- Opening Delimiter -

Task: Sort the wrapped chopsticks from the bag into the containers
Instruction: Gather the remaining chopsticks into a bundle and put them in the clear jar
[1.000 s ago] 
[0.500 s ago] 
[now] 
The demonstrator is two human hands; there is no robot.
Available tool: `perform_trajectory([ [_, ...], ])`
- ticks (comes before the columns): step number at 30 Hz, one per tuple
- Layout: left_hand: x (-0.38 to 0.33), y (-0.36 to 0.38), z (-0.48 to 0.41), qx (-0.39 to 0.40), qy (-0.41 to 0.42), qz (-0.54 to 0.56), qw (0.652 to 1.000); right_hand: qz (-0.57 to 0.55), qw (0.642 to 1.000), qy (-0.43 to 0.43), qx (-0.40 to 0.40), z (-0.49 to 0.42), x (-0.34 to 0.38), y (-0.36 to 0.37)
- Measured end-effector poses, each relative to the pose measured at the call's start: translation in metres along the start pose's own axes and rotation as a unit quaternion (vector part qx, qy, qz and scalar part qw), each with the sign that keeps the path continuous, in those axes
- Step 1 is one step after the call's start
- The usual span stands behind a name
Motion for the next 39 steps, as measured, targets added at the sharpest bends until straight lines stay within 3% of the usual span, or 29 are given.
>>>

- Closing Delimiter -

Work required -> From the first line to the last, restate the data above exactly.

Solution to this exercise ->
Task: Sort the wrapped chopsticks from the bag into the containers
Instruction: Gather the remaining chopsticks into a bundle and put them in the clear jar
[1.000 s ago] 
[0.500 s ago] 
[now] 
The demonstrator is two human hands; there is no robot.
Available tool: `perform_trajectory([ [_, ...], ])`
- ticks (comes before the columns): step number at 30 Hz, one per tuple
- Layout: left_hand: x (-0.38 to 0.33), y (-0.36 to 0.38), z (-0.48 to 0.41), qx (-0.39 to 0.40), qy (-0.41 to 0.42), qz (-0.54 to 0.56), qw (0.652 to 1.000); right_hand: qz (-0.57 to 0.55), qw (0.642 to 1.000), qy (-0.43 to 0.43), qx (-0.40 to 0.40), z (-0.49 to 0.42), x (-0.34 to 0.38), y (-0.36 to 0.37)
- Measured end-effector poses, each relative to the pose measured at the call's start: translation in metres along the start pose's own axes and rotation as a unit quaternion (vector part qx, qy, qz and scalar part qw), each with the sign that keeps the path continuous, in those axes
- Step 1 is one step after the call's start
- The usual span stands behind a name
Motion for the next 39 steps, as measured, targets added at the sharpest bends until straight lines stay within 3% of the usual span, or 29 are given.
>>>

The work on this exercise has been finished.